Speech Analytics is the process of analyzing recorded spoken customer interactions to extract customer sentiment and intent. This can be done through manual review or using software that automatically analyzes the audio recordings.
Speech Analytics can also be used outside of the text analytics industry, for example in linguistics research. In this case, Speech Analytics may refer to the process of automatically analyzing spoken language data in order to extract linguistic features. This may be done for a variety of purposes, such as studying the effect of accents on speech recognition or measuring the use of certain words and phrases over time.

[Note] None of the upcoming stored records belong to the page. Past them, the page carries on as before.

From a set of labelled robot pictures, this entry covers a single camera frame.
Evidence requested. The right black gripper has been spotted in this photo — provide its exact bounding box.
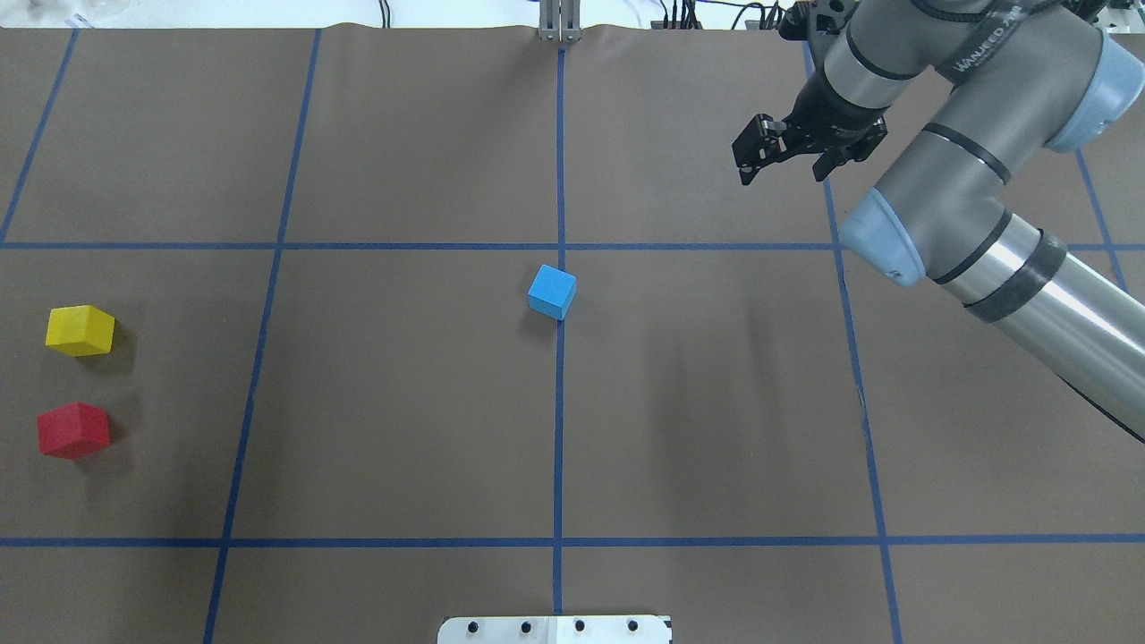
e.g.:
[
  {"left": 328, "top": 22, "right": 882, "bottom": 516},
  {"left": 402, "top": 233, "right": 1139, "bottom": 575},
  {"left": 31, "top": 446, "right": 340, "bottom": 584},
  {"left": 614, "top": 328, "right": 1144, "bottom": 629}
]
[{"left": 732, "top": 83, "right": 887, "bottom": 186}]

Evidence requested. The blue wooden cube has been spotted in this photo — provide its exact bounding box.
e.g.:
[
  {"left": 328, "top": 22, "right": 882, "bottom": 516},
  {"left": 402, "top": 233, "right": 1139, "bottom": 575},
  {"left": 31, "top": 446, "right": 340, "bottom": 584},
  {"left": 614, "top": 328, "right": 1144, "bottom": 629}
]
[{"left": 527, "top": 264, "right": 577, "bottom": 321}]

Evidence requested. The red wooden cube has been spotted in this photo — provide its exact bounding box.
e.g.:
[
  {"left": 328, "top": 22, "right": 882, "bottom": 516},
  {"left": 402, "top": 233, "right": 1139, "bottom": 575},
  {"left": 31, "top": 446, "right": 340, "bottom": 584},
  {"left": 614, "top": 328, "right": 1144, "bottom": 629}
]
[{"left": 35, "top": 401, "right": 112, "bottom": 460}]

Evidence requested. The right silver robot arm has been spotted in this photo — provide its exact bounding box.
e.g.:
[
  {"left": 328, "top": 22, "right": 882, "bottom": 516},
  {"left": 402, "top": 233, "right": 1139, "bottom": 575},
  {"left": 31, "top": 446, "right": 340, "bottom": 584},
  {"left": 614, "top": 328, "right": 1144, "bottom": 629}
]
[{"left": 732, "top": 1, "right": 1144, "bottom": 440}]

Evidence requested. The yellow wooden cube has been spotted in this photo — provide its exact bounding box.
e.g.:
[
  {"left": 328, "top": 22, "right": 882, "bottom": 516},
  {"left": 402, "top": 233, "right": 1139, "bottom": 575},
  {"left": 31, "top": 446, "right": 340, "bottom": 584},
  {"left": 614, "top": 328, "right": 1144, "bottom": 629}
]
[{"left": 45, "top": 305, "right": 117, "bottom": 356}]

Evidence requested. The aluminium frame post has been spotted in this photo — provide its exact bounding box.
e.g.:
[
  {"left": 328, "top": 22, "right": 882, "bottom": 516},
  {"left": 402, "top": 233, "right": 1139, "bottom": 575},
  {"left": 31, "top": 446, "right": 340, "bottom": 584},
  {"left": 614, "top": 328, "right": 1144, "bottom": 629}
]
[{"left": 537, "top": 0, "right": 583, "bottom": 44}]

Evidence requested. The white camera mast pedestal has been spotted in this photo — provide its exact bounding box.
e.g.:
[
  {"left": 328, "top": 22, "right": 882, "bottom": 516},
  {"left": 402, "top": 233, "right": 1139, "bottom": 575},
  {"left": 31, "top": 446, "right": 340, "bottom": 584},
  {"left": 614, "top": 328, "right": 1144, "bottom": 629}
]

How Speech Analytics is Used
Speech analytics can be used to measure stress in someone’s voice. This can be done by analyzing the acoustic features of the voice, such as pitch and loudness. Stressful speech tends to be higher in pitch and louder than non-stressful speech. Speech analytics software can automatically analyze a recording and output a stress score for each section
Benefits of Speech Analytics in Customer Service
- help to identify customer needs
- can be used to automate customer service
- reduce costs associated with customer service
- improve customer satisfaction
- satisfaction
Drawbacks of Speech Analytics
- require a large amount of data for training and testing
- computationally expensive
- may not be able to accurately identify stress in all cases
Speech Analytics vs. Speech Recognition
Speech Analytics and Speech Recognition are two similar but distinct fields. Speech Recognition is the process of converting spoken language into text. This can be done using a speech-to-text engine, which converts the spoken words into text that can be read by a computer. Speech Analytics, on the other hand, is the process of analyzing recorded spoken customer interactions to extract customer sentiment and intent. This can be done through manual review or using software that automatically analyzes the audio recordings.
Speech Analytics vs. Voice Recognition
Voice Recognition is similar to Speech Recognition, but Voice Recognition focuses on identifying the speaker, rather than converting the spoken words into text. This can be done by analyzing the acoustic features of the voice, such as pitch and loudness. Voice Recognition systems are often used for security purposes, such as to unlock a device using a specific person’s voice.